Since their discovery, miRNAs have become an important area of study in the field of molecular biology and have been linked to a variety of biological processes and diseases. MiRNA has also been studied as a potential therapeutic target for the treatment of various diseases, and several miRNA-based therapies are currently in clinical trials.

Features of microRNA

These features, coupled with their conservation in organisms ranging from the unicellular algae Chlamydomonas reinhardtii to mitochondria, suggest they are a vital part of genetic regulation with ancient origins.

MicroRNAs were first discovered in 1993 by Victor Ambros, Rosalind Lee, and Rhonda Feinbaum during a study into development in the nematode Caenorhabditis elegans (C. elegans) regarding the gene lin-14.

What is microRNA? Special class Post-Transcriptional Regulators
  • MicroRNA (miRNA) is a small, non-coding RNA molecule that is involved in the regulation of gene expression.

  • MiRNA is typically 20–22 nucleotides in length and is synthesised from a hairpin-shaped precursor molecule known as a pri-miRNA.

  • MiRNA is found in animals, plants, and some viruses and plays a role in a variety of biological processes, including development, cell differentiation, and cell death.

  • MiRNA can inhibit the expression of specific genes by binding to complementary sequences in the mRNA of those genes and preventing their translation into proteins.

  • MiRNA can target multiple genes, and a single miRNA can have multiple targets, making it a powerful regulatory molecule.

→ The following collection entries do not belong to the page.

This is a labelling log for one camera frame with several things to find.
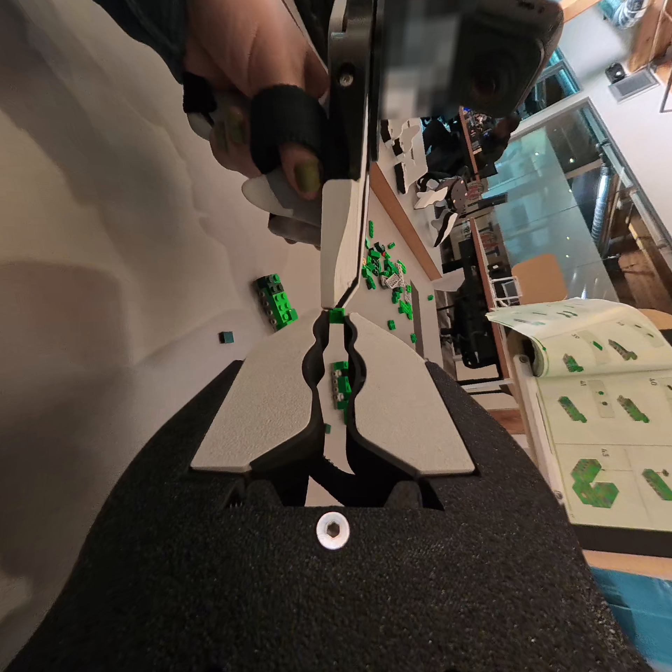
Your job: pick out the large curved green brick assembly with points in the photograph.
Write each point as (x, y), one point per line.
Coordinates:
(340, 391)

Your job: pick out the small green brick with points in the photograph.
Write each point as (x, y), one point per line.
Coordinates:
(336, 315)

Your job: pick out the wall vent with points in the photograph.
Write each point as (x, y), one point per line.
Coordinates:
(632, 86)

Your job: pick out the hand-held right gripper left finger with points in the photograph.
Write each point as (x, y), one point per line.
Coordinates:
(262, 409)

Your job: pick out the pile of loose green bricks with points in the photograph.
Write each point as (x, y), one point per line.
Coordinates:
(374, 262)

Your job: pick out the person's left hand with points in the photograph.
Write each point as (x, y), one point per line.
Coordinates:
(246, 47)

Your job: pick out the silver air duct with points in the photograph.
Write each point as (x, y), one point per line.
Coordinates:
(606, 204)

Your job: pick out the black office chair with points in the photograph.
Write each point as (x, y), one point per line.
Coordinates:
(472, 325)

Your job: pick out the tan wooden chair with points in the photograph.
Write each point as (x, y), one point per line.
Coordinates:
(540, 278)

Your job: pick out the black and white cutout figure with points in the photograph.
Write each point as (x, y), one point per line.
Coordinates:
(451, 194)
(401, 152)

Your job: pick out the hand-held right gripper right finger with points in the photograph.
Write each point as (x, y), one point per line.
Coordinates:
(409, 414)

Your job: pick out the grey desk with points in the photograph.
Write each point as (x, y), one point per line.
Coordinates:
(131, 236)

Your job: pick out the brick instruction booklet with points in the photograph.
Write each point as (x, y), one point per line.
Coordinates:
(603, 420)

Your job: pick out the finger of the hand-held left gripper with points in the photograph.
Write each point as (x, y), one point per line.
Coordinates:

  • miRNA expression can be controlled by many things, like environmental signals, signalling pathways, transcriptional and post-transcriptional mechanisms, and so on.

  • Dysregulation of miRNA expression has been linked to a number of diseases, such as cancer, heart disease, and diseases that damage nerve cells.

  • MiRNA has been looked at as a possible way to treat a number of diseases, and a number of therapies based on miRNA are currently in clinical trials. 

    Unfortunately, the rate of validation of microRNA targets is substantially more time consuming than that of predicting sequences and targets.

    • Due to their abundant presence and far-reaching potential, microRNAs have all sorts of functions in physiology, from cell differentiation, proliferation, apoptosis to the endocrine system, hematopoiesis, fat metabolism, limb morphogenesis.
    • They display different expression profiles from tissue to tissue, reflecting the diversity of cellular phenotypes and as such suggest a role in tissue differentiation and maintenance.